How to live life after Facebook

In December, I explained why I was leaving Facebook. Last post we discussed shutting down Facebook and how to do that without loosing all your data: pictures, posts, friends lists, groups, pages. All of it. Now we’ll discuss what to do about these questions:

  • How will I know what’s going on with my friends?
  • How can I let people know about all the important things going on in my life?
  • How can I share my inspirational workout or race results and get the recognition I deserve?
  • Where will I get my news?
  • How will I build my business or stay connected to my professional network?


Go “old school” when it comes to keeping in touch with friends. Call them! Or not so “old school” – Skype or text or email. You know that you can’t really keep track of more than 150 relationships, right? (here’s the data on that) So I created a spreadsheet with 150 of the people that are most important to me who regard me with some importance as well. The spreadsheet has names, cell numbers, e-mail addresses, birthdays, and home addresses. I’m making it a goal to connect with people every week in a meaningful way. As much as Facebook connected us, it also made us lazy, and I believe, took away the personalization and heart in our connections. I want that back.

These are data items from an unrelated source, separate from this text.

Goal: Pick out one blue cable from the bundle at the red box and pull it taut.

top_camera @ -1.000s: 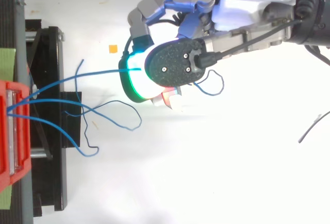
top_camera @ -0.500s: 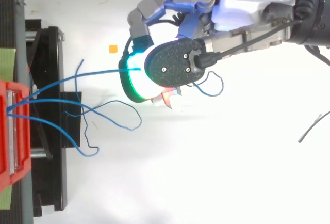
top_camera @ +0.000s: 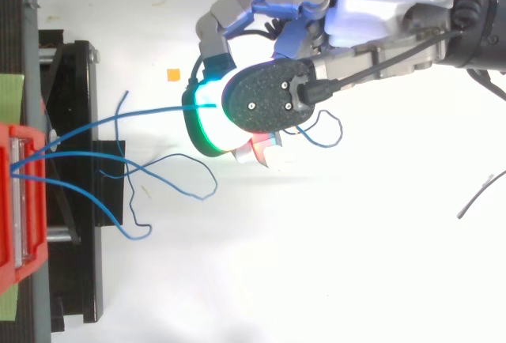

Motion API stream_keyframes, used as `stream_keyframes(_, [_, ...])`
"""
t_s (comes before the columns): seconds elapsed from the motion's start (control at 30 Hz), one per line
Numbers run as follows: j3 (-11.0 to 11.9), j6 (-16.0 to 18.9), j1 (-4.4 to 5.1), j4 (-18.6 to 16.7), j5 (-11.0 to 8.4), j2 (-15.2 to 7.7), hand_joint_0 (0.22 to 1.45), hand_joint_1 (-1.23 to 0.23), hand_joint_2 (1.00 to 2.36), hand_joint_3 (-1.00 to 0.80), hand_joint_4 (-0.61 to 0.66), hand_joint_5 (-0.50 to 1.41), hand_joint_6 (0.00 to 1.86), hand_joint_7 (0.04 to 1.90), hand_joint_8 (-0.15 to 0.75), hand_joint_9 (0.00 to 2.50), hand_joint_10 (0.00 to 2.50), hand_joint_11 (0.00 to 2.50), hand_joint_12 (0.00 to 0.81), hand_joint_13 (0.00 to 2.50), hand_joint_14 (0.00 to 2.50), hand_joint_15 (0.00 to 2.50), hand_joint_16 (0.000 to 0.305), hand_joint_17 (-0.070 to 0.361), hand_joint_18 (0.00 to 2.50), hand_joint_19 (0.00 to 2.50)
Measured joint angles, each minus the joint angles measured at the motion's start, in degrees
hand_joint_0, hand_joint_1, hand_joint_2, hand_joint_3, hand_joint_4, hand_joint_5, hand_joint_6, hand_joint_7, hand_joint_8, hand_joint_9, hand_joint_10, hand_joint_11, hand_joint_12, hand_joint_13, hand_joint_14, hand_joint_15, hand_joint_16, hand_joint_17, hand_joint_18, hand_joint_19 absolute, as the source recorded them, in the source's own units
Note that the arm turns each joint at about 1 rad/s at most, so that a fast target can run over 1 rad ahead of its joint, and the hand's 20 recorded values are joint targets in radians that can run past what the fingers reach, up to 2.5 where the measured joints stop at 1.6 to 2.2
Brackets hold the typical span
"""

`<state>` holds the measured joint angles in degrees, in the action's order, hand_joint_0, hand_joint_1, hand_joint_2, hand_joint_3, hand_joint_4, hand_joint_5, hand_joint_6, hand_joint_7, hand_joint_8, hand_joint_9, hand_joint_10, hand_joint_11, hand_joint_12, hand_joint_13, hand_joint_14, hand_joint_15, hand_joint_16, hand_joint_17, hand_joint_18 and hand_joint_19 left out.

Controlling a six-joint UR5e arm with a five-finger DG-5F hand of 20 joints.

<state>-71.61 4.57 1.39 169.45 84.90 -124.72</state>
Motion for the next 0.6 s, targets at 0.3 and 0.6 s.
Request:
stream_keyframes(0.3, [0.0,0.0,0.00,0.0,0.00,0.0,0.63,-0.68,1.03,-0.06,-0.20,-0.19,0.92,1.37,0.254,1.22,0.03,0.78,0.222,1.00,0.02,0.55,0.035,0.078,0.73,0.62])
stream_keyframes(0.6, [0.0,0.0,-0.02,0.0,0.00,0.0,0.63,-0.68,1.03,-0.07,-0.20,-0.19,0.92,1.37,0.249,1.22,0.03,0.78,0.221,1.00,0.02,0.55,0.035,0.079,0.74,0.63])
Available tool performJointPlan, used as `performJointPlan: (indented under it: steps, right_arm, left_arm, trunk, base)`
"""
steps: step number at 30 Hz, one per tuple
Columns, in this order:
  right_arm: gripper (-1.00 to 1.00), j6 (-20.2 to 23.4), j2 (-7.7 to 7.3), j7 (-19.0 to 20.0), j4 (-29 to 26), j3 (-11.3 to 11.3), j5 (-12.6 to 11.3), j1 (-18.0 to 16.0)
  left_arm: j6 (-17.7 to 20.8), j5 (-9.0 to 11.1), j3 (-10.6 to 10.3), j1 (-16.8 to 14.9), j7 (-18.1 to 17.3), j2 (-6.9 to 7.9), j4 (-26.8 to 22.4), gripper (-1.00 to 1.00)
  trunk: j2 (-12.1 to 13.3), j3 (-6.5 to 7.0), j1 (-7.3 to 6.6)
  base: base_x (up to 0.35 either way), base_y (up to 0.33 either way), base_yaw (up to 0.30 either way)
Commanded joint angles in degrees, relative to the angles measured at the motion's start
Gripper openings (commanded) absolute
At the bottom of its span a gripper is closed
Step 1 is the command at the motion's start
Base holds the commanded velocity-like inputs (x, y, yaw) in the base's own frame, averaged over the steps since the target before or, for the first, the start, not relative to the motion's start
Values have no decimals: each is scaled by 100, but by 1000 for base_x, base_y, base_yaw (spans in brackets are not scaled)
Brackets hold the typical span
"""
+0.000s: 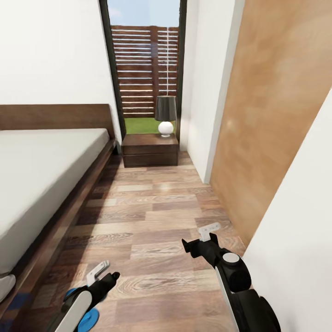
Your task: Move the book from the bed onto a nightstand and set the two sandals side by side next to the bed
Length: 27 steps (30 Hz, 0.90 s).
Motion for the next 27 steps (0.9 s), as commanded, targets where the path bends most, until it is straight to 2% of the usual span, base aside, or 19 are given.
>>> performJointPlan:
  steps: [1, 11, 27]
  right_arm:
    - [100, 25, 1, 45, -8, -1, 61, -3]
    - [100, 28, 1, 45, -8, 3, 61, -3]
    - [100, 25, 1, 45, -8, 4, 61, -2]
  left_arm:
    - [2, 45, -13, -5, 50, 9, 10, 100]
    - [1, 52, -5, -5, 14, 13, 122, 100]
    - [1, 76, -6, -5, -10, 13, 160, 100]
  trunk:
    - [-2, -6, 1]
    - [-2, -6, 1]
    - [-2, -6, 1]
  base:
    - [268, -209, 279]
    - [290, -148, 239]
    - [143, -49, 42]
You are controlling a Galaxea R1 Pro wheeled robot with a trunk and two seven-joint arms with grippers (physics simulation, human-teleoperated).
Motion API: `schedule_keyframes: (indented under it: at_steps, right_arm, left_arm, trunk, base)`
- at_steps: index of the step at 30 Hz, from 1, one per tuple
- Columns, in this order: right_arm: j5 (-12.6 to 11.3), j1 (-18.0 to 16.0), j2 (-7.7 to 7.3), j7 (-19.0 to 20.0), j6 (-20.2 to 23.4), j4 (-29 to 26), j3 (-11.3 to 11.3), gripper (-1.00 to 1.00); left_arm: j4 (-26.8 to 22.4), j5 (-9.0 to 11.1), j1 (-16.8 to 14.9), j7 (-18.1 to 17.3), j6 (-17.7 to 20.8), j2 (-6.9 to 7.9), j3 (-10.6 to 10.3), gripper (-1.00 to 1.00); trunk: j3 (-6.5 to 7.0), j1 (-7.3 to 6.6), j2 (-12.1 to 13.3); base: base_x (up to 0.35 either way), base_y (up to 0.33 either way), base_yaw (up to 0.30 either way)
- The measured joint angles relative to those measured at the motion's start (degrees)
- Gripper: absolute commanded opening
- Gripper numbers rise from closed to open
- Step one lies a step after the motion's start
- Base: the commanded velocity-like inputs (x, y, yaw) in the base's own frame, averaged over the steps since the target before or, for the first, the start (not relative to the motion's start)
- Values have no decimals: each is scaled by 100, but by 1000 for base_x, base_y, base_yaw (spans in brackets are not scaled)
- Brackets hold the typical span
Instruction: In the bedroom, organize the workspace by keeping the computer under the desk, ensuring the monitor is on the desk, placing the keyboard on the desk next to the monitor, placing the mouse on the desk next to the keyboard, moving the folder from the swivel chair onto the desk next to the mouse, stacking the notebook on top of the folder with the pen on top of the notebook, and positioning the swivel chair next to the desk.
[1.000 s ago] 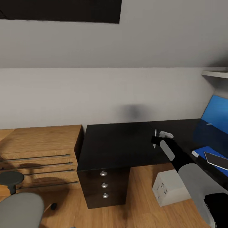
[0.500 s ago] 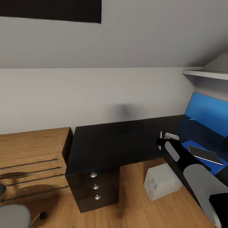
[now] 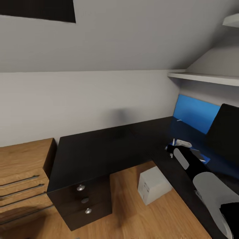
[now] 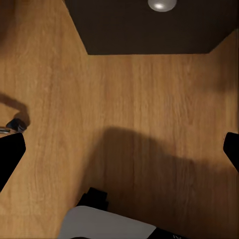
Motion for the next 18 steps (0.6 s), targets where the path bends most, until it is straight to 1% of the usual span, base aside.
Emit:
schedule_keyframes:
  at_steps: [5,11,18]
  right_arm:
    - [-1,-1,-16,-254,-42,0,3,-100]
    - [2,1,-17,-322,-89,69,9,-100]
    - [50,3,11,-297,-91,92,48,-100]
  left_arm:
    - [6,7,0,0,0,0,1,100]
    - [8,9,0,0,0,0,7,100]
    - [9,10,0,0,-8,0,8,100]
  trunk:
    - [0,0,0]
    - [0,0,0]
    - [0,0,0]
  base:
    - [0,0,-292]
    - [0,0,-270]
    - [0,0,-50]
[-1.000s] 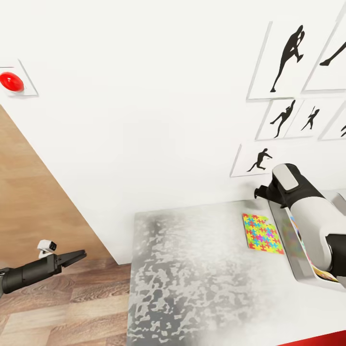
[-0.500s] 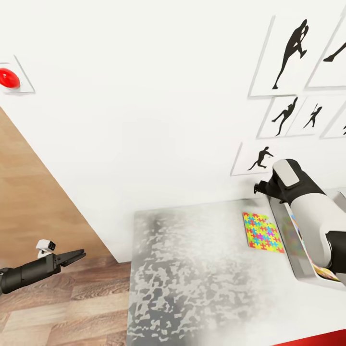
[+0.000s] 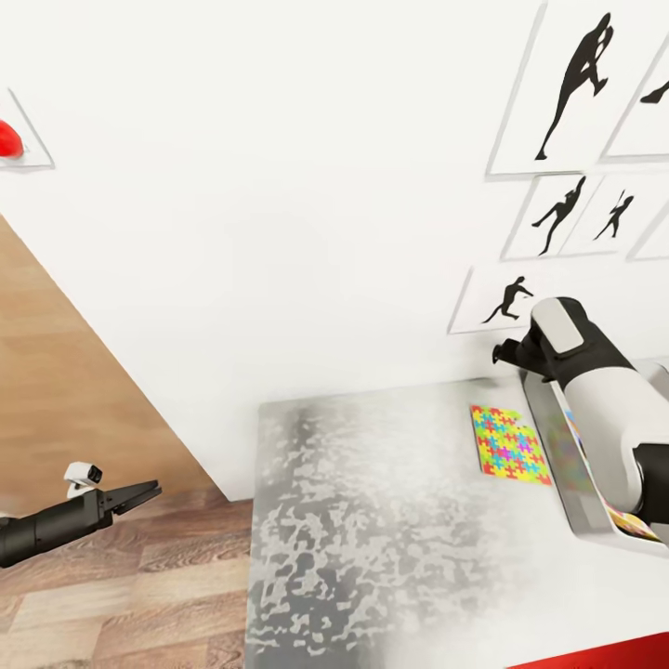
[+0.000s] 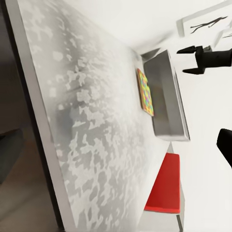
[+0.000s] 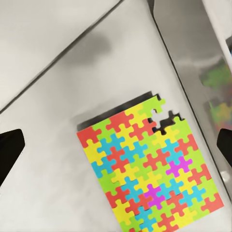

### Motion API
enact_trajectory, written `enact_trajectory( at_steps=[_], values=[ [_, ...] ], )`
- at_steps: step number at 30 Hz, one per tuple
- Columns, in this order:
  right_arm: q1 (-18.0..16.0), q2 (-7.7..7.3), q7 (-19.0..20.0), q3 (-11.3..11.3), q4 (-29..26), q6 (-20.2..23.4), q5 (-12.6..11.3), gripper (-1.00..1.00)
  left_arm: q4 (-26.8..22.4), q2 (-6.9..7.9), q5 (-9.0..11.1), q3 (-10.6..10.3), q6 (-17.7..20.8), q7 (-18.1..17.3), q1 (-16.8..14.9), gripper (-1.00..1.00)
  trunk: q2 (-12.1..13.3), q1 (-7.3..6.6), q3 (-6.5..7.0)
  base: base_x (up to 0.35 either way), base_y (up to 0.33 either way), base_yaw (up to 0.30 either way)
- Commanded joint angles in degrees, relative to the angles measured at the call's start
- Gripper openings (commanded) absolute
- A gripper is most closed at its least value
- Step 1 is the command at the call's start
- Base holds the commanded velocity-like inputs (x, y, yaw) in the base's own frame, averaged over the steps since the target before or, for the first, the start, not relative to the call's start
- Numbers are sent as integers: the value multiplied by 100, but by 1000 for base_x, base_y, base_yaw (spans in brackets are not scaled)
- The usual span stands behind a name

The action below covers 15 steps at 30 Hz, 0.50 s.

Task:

Making real connections. On the Lakefront Trail. Chicago, Illinois. January 2020.

Build your own on-line presence. Early visions for the internet saw individuals having their own website, but along came Mark Zuckenberg and made it turn-key and free (if you consider giving away all your data “free”) for everyone to have an online presence. But (basic) WordPress is free too and with a little more ingenuity and creativity, you can have your own site. Having your own web page is like owning your own home – a unique home where you can be in control and furnish and decorate it in a way that works for you. This is my site: This is Kurt’s:

I have pages where I promote myself professionally, where I write my thoughts on various subjects (this blog), and where I share interesting articles and info like I used to on Facebook. Anyone can come and see what I share and comment if they like. No friend management necessary.

I also don’t think everything we’re experiencing in life needs to be shared publicly. Journaling our thoughts and making note of special memories is however important. DayOne is a great app for logging memories and journaling (honestly, check it out. It’s awesome!). I enter something everyday in my DayOne journal. Sometimes it’s a long post about what I’m experiencing and some days it might be a statement of gratitude or simply what I was doing. It always includes a photo. Everyday I can see “On This Day” posts so I have a flashback of memories – similar to what Facebook memories might share – but the entries often have much more depth.

Making real connections. Over port-run coffee. Chicago, Illinois. January 2020.

Join other networks where you will find more people that actually care about your workout. Strava has become the social media of endurance athletes. If you think you’ll starve with out the affirmation brought by likes and loves, Strava has “Kudos” to help you feel loved and you often get them from total strangers that just share your love of running (or biking or swimming or skiing etc). Thanks to some added functionality, Strava is also a great place for groups. I’ve moved my CauseCrew running group off Facebook and onto Strava. I’d like to see more running clubs communicate with members through this site rather than making them feel out of the loop if they choose not to be on Facebook. I also like Instagram because of the visuals and hashtags. And yes, I know Instagram is owned by Facebook. For now, it’s a lesser evil.

Stop considering Facebook a news source. With the amount of inaccuracies flying around that site, it may actually be the worst place for real news. I subscribe to a daily (weekdays) email from The Skimm which provides a general overview of key news items (to subscribe, use this link: Flipboard provides a variety of news sources and it can be set up to provide news on subjects of interest to you. Feedly (RRS Feed) can help you keep track of new content on all your friends personal (or business) sites and other websites of interest to you.

There are books to read, too. I am now making an effort each night before turning in to unplug and read from an actual book. Non-fiction, fiction, it doesn’t matter.

Take your business elsewhere! If you want to network professionally, LinkedIn has always been the better platform. if you are trying to promote your business, there may be other avenues as well. As it turned out, while Facebook shares were bringing readers to my blog, actual business was coming through my own networking (much of it done using MailChimp), from LinkedIn connections, and believe it or not, Instagram. And earlier this week, I had my first meeting with a potential client who found me because I gave them “Kudos” on Strava! So those are the places I’m putting my efforts.


I would love to hear from others. What are you doing differently this year to reduce screen time or make your social media experiences more meaningful? What sites are you on? What have you found to be better alternatives to Facebook?



One thought on “How to live life after Facebook

  • January 17, 2020 at 1:00 pm

    I agree Mary, it’s time to leave FB but I am struggling with that too. I have a Woodpress account and have had it since 2014. I wrote about our horseback riding trips but now I may branch out into our hiking and vacation adventures, rather than post on FB. My wordpress account is if you want to check it out.
    Let me know if you are ever in the Houston area… they are having The Houston Marathon this Sunday and I thought of you and Kurt. (It is run concurrently with a half marathon.)